● **PROBLEM TO WORK ON**
Could you copy exactly the lines from the one containing "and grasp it" through the last line of the records, leaving out every picture?

● **TASK DATA**
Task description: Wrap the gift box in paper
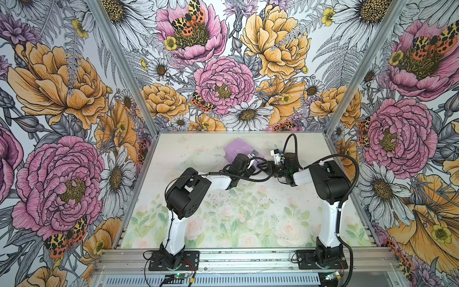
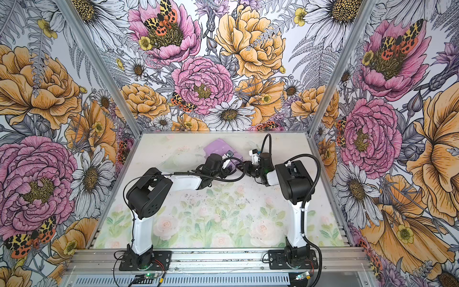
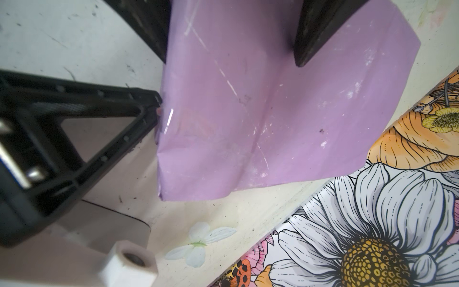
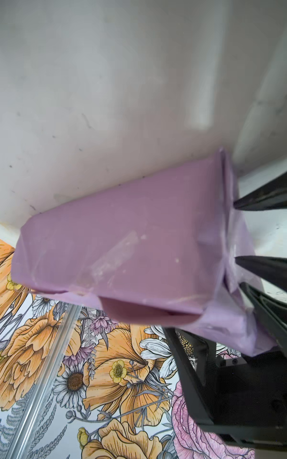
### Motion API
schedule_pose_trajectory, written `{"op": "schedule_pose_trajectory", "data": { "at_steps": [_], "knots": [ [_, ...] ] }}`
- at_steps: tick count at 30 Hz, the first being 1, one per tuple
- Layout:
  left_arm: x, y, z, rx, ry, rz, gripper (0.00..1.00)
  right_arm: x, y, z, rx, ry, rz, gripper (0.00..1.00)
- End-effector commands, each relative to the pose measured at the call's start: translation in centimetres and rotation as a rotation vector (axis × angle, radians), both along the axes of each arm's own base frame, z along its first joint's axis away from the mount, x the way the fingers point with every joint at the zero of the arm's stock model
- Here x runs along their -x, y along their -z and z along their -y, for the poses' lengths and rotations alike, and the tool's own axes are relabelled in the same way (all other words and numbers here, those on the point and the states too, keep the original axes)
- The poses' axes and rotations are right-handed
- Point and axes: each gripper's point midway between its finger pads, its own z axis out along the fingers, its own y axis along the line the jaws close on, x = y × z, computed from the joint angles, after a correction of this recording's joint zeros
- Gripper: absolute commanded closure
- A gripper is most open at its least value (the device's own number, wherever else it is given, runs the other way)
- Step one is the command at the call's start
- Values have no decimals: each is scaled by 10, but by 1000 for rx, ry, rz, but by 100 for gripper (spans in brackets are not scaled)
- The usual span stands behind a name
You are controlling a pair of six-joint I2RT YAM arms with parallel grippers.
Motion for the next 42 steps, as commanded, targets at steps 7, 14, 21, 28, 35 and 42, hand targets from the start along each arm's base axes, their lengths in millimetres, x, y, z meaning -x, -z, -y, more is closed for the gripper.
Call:
{"op": "schedule_pose_trajectory", "data": {
  "at_steps": [7,14,21,28,35,42],
  "knots": [
    [18,54,-21,-85,-16,-171,26,14,-28,14,56,19,53,64],
    [18,53,-21,-83,-16,-171,26,15,-33,1,47,-8,67,90],
    [18,53,-21,-81,-14,-171,26,-1,-33,-8,32,-18,84,97],
    [19,53,-20,-81,-11,-174,26,-15,-37,-15,17,-22,106,99],
    [19,54,-20,-83,-8,-177,26,-24,-34,-21,12,-19,111,95],
    [17,53,-20,-87,-12,-181,26,-5,-32,-13,46,-8,102,86]
  ]
}}
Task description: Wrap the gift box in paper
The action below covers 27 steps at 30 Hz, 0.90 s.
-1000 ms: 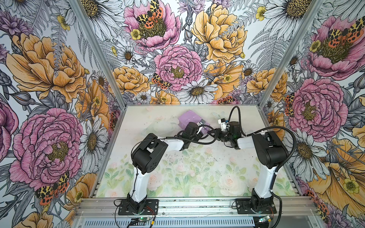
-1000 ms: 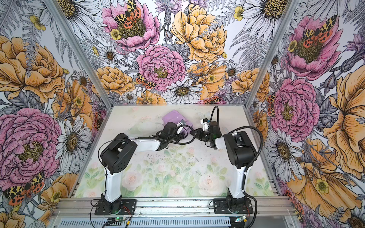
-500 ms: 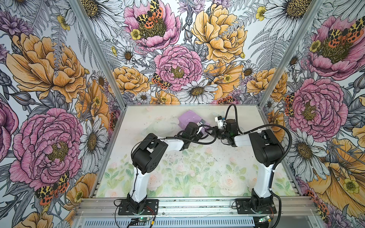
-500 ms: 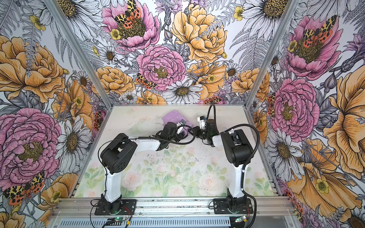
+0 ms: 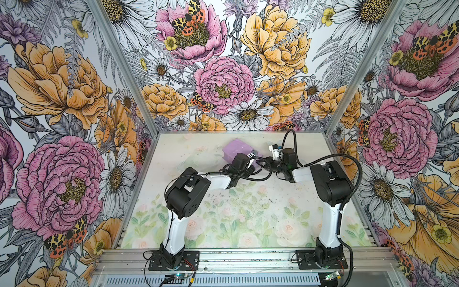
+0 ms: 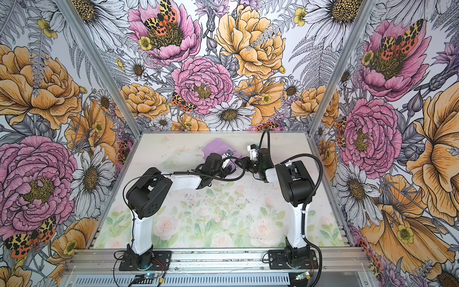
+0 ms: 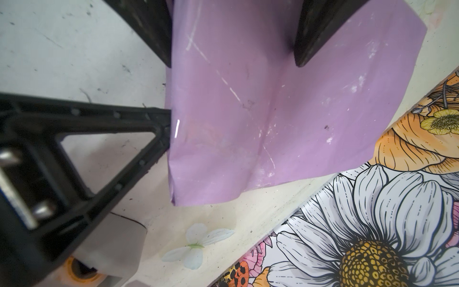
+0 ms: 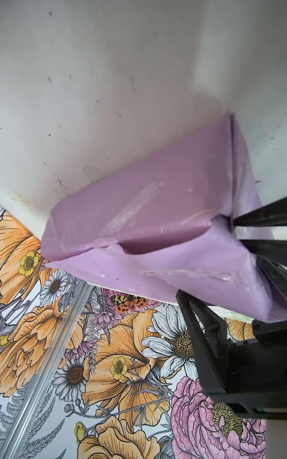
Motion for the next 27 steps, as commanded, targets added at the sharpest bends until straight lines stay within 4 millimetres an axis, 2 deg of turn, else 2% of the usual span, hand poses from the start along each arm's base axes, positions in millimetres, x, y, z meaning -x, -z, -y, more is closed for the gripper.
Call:
{"op": "schedule_pose_trajectory", "data": {
  "at_steps": [1,3,6,13,18,22,25,27],
  "knots": [
    [19,54,-18,-86,-8,-177,26,12,-6,3,25,6,35,86],
    [19,54,-18,-86,-7,-179,26,18,-2,5,32,12,23,87],
    [20,55,-18,-86,-3,-181,26,16,2,3,29,12,18,90],
    [20,55,-17,-81,-4,-183,26,-9,7,-6,30,18,27,90],
    [19,55,-17,-78,-6,-184,26,-21,2,-8,32,26,51,87],
    [19,46,-17,-63,-10,-175,25,-8,-6,0,75,28,54,78],
    [18,31,-16,-40,-14,-155,23,9,-19,11,121,45,66,68],
    [16,16,-15,-26,-14,-128,17,18,-28,17,154,47,75,66]
  ]
}}
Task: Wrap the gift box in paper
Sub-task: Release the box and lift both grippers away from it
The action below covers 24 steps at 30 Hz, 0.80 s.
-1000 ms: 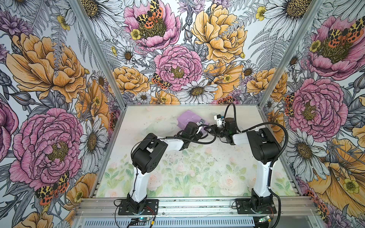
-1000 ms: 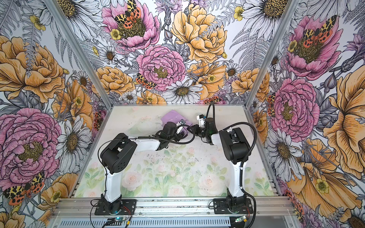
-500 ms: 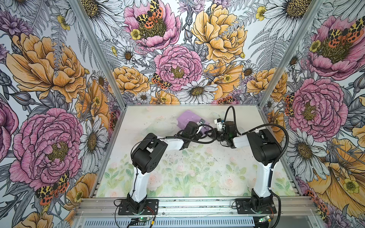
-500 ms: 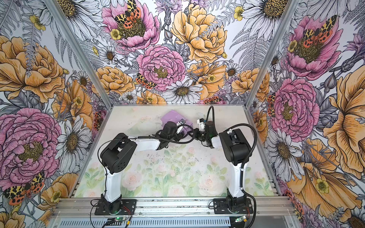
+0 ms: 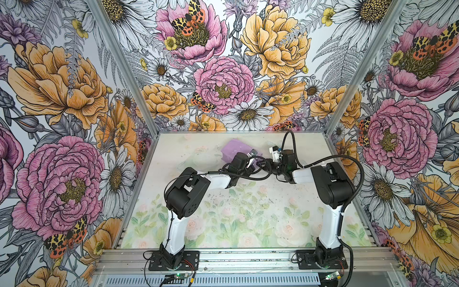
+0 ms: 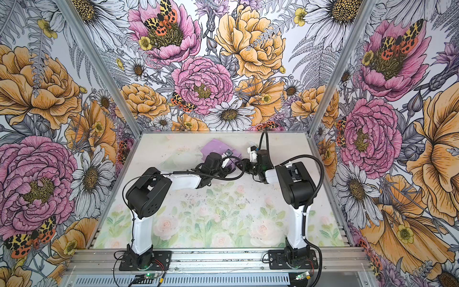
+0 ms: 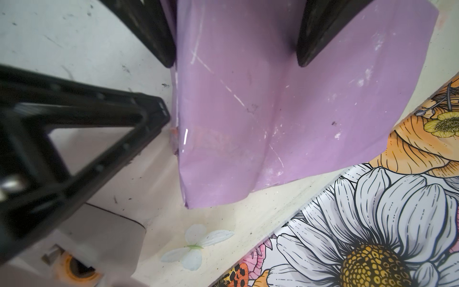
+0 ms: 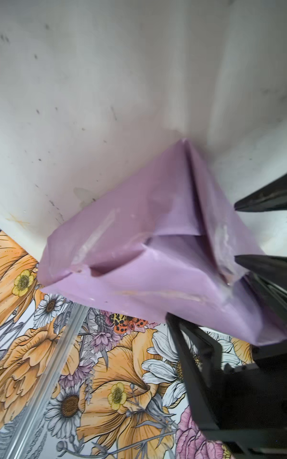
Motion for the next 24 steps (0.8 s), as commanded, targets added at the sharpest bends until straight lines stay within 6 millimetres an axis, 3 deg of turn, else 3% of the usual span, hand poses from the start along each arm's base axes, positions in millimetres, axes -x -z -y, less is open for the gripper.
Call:
{"op": "schedule_pose_trajectory", "data": {
  "at_steps": [1,4,7,11,12,14,19,21,24],
  "knots": [
    [15,10,-12,-31,-10,-94,14,8,-35,12,72,7,85,64],
    [14,-13,-9,-7,-1,-64,11,10,-57,17,128,-3,115,61],
    [13,-36,-8,14,-1,-39,9,-1,-74,20,201,-17,133,59],
    [17,-66,-13,53,-10,-12,8,-32,-74,17,269,-36,124,57],
    [19,-86,-17,82,-18,9,8,-40,-74,15,273,-46,122,57],
    [21,-102,-27,127,-52,2,7,-57,-66,10,280,-59,101,57],
    [25,-111,-63,275,-180,-147,7,-82,-41,-1,282,-97,44,57],
    [25,-106,-78,341,-241,-231,8,-79,-36,-9,242,-132,18,57],
    [25,-92,-98,450,-327,-366,9,-58,-33,-22,185,-186,-31,57]
  ]
}}
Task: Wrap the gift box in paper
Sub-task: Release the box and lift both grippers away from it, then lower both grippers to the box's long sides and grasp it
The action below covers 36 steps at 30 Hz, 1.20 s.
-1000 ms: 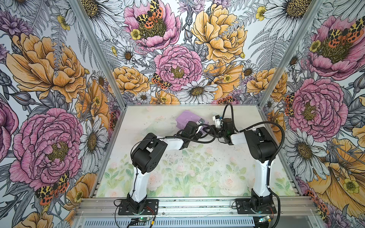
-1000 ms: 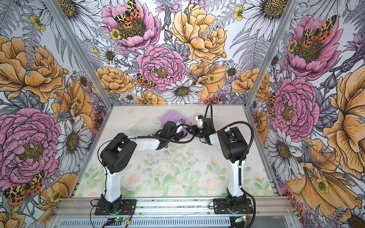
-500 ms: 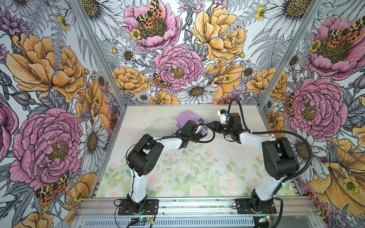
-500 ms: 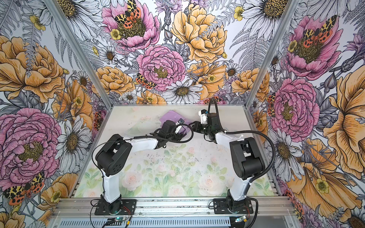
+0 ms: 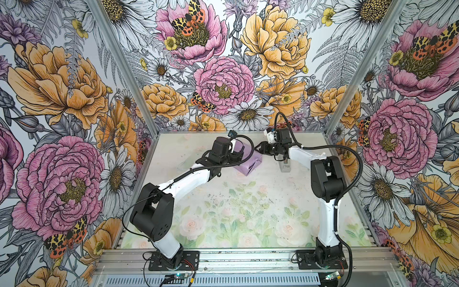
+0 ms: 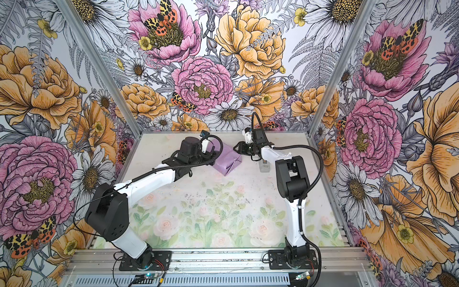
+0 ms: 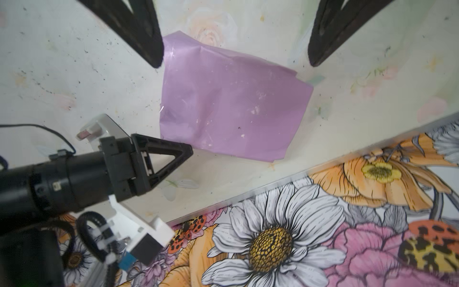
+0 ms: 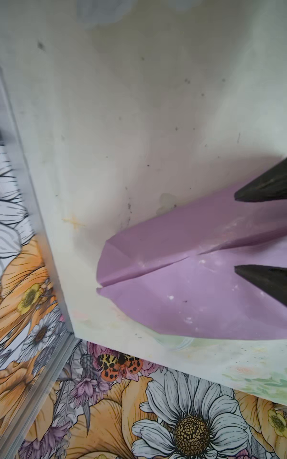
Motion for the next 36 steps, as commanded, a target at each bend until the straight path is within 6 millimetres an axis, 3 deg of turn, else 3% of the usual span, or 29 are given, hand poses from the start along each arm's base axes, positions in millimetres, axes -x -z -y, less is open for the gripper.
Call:
{"op": "schedule_pose_trajectory", "data": {
  "at_steps": [1,6,9,11,14,23,28,33,36],
  "knots": [
    [14,32,-15,177,-81,-255,10,29,-9,-17,-61,-74,-64,57],
    [13,55,-22,328,-113,-410,11,93,-16,-48,-88,-134,-150,57],
    [13,64,-23,373,-117,-457,11,109,-28,-42,-73,-90,-157,55],
    [12,70,-26,391,-137,-474,11,105,-34,-21,-14,-5,-146,52],
    [10,78,-33,408,-163,-498,11,97,-34,-7,53,30,-148,49],
    [8,110,-32,449,-174,-554,16,76,-19,-40,18,-61,-202,44],
    [2,125,-22,462,-153,-575,28,66,-9,-59,-18,-104,-226,47],
    [-1,125,-7,482,-111,-572,46,69,9,-62,12,-108,-245,60],
    [1,119,1,481,-79,-560,50,73,11,-63,31,-120,-234,70]
  ]
}}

● **OUTPUT FOR THIS EXERCISE**
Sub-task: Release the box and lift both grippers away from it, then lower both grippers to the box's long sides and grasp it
The action below covers 36 steps at 30 Hz, 1.20 s.
-1000 ms: 
-1000 ms: 
-500 ms: 
-500 ms: 
+0 ms: 
+0 ms: 
+0 ms: 
+0 ms: 
Motion for the next 36 steps, as commanded, a target at each bend until the straight path is within 6 millimetres an axis, 3 deg of turn, else 3% of the usual span, or 29 are given, hand poses from the start along each arm's base axes, positions in millimetres, axes -x -z -y, less is open for the gripper.
Call:
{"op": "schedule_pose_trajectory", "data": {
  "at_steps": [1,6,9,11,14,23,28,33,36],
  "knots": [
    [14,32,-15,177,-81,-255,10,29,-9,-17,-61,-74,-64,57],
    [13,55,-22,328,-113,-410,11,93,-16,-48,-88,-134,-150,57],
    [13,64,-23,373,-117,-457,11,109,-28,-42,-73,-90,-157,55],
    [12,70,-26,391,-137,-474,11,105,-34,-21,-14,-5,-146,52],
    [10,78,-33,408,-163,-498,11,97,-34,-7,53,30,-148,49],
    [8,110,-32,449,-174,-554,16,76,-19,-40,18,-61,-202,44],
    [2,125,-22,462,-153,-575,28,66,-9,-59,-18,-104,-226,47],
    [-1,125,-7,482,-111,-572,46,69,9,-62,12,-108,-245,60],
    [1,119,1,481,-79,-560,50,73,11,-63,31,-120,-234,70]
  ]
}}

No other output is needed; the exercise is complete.